When the Westminster United Methodist Church in Houston, Texas, reopened its doors to the faithful late last year after seven months of coronavirus lockdown, there were Sunday services attended by three to four regular members.

Meredith Mills, the church’s pastor, says church attendance has gradually increased since then, but it’s still about half what it was before the pandemic, when 160 to 170 worshipers attended Sunday services.

The results of a survey conducted by the AP and the National Opinion Research Center (NORC) show how dramatically attendance at religious institutions fell at the peak of the pandemic. At the same time, although many churches are returning to regular “in-person” services, the number of believers attending them has not yet reached pre-pandemic levels.

Data on the main denominations of the Christian church confirm the findings of the survey.

Mainstream Protestant Church. In May 2020, only 1% of respondents reported attending church at least once a week. In the latest survey, this figure increased to 14%, but still did not reach the level of 2019 – 16%.
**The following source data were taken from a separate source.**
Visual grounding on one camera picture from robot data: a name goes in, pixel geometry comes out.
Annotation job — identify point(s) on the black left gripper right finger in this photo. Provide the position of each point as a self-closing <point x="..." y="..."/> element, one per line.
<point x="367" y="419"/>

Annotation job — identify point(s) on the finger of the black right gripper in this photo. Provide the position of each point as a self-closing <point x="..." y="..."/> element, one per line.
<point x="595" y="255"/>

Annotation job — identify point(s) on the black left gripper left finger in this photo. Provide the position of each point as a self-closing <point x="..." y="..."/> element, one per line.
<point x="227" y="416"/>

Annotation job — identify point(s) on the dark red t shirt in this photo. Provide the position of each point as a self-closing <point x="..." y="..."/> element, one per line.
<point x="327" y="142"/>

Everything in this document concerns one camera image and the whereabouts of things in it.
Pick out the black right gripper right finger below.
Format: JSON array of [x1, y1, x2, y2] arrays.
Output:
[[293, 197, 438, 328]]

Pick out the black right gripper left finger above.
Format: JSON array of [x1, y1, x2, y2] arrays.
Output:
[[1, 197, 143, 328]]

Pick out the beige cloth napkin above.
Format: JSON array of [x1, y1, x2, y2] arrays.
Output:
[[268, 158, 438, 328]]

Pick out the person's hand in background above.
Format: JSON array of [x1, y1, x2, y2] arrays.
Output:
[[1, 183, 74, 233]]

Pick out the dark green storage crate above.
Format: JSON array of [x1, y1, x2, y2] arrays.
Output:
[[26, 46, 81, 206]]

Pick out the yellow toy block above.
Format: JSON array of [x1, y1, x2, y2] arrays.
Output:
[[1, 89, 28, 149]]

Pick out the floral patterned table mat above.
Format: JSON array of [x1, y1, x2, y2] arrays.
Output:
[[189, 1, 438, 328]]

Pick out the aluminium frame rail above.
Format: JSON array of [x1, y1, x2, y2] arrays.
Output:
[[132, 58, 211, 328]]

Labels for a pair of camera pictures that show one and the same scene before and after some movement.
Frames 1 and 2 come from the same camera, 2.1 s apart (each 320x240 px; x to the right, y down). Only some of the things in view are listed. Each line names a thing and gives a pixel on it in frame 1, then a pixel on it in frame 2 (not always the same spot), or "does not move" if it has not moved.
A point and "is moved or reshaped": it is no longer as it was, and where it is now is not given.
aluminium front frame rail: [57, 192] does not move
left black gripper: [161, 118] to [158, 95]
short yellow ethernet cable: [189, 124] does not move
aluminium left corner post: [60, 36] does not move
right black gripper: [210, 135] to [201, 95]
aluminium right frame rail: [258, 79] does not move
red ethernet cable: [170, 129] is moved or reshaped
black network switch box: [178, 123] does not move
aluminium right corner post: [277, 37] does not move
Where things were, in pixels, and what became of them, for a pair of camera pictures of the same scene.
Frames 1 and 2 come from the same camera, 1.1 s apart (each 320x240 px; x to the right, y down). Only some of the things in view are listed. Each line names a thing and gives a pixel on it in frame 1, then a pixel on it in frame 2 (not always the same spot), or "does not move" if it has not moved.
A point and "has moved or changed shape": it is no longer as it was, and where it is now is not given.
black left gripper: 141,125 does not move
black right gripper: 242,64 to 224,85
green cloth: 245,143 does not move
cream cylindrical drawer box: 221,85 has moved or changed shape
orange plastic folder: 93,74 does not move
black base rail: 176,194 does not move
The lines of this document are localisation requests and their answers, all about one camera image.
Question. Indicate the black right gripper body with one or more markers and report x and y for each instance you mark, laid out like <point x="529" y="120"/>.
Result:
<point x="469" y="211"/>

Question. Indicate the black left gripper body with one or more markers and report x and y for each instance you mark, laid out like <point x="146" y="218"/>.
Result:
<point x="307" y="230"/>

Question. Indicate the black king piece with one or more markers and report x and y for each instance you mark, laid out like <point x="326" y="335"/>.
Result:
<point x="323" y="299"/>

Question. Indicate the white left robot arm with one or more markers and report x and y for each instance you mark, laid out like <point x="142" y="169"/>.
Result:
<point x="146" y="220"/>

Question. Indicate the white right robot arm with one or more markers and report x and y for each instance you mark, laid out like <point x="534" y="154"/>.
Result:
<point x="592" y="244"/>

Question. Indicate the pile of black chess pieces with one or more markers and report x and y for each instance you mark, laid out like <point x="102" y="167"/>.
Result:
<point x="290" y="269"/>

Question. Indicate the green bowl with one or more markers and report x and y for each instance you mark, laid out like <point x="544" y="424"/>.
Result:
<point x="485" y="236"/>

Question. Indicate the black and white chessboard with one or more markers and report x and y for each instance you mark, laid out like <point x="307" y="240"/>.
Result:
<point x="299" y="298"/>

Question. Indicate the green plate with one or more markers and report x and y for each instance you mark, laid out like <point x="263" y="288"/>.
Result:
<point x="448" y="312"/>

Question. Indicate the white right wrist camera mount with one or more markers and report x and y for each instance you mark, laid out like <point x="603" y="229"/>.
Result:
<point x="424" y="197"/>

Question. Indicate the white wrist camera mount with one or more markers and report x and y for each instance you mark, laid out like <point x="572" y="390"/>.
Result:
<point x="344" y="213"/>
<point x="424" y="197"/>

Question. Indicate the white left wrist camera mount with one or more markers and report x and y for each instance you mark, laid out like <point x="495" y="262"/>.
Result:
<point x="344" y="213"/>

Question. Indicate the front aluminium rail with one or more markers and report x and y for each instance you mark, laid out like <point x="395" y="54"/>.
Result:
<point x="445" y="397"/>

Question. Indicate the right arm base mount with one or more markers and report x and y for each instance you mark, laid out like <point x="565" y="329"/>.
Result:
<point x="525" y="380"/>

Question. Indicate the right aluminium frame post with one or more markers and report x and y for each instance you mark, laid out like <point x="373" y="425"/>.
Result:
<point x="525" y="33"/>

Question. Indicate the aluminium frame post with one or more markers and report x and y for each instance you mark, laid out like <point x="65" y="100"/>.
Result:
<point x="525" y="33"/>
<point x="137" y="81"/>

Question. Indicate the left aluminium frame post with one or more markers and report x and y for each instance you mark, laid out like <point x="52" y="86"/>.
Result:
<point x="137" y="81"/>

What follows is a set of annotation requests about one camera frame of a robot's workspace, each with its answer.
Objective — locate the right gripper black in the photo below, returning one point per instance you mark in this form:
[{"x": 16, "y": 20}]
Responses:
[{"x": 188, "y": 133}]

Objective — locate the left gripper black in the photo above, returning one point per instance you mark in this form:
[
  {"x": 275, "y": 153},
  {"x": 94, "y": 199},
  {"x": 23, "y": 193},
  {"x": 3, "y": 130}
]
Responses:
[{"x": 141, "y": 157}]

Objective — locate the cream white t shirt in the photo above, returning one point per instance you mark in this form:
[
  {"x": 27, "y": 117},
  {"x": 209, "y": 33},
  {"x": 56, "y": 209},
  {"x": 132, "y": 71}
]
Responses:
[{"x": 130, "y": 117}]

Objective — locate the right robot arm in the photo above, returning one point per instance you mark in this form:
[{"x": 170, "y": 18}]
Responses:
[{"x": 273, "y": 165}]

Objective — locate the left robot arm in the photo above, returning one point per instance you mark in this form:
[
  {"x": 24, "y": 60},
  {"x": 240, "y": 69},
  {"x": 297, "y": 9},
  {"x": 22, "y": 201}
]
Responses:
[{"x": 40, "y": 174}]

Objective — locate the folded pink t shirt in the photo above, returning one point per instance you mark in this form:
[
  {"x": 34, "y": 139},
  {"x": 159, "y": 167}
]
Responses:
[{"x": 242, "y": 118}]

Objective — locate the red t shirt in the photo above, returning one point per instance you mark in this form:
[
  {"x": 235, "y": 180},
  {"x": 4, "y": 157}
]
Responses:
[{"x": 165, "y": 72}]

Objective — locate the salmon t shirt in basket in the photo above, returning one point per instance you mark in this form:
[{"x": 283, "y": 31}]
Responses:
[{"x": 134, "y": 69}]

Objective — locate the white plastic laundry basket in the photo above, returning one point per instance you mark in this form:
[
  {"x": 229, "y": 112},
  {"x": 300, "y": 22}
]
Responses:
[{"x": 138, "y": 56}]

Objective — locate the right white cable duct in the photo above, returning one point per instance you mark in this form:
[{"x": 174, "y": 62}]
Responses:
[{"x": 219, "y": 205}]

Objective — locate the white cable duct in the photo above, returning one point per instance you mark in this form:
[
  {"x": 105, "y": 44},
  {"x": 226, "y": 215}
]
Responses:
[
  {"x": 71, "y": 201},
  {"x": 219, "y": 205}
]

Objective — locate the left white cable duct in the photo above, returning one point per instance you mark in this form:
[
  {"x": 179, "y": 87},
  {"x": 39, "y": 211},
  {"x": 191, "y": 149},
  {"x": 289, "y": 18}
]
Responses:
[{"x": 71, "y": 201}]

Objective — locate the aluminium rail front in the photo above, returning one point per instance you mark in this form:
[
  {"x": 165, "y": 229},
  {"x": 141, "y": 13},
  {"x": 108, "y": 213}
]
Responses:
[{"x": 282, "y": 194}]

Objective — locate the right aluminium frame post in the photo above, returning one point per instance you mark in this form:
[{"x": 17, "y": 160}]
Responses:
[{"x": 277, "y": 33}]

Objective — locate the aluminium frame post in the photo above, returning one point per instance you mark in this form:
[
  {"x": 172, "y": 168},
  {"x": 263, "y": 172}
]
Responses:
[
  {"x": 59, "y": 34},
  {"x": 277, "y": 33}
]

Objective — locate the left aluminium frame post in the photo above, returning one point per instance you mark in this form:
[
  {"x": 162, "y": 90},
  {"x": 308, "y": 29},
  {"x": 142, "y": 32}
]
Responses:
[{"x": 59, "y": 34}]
Evangelical Protestants. In May 2020, 11% of survey participants said they went to church once a week. Today, this answer was given by 37% of respondents, and in 2019 there were 42%.

Catholics. In a 2020 survey, when many bishops temporarily lifted the obligation of the faithful to attend weekly mass, only 5% reported that they continued to adhere to this tradition. In 2019, they were 30%, and in the latest survey – 26%.

Between March 2020 and September 2021, members of First Church of God in Columbus, Ohio almost completely stopped attending church. When they were invited back to the temple in September 2020, as Bishop Timothy Clark noted, “It was obvious they were uncomfortable.” They came dressed as if they were going to work at Chernobyl, Clarke added, referring to the disaster at the Chernobyl nuclear power plant.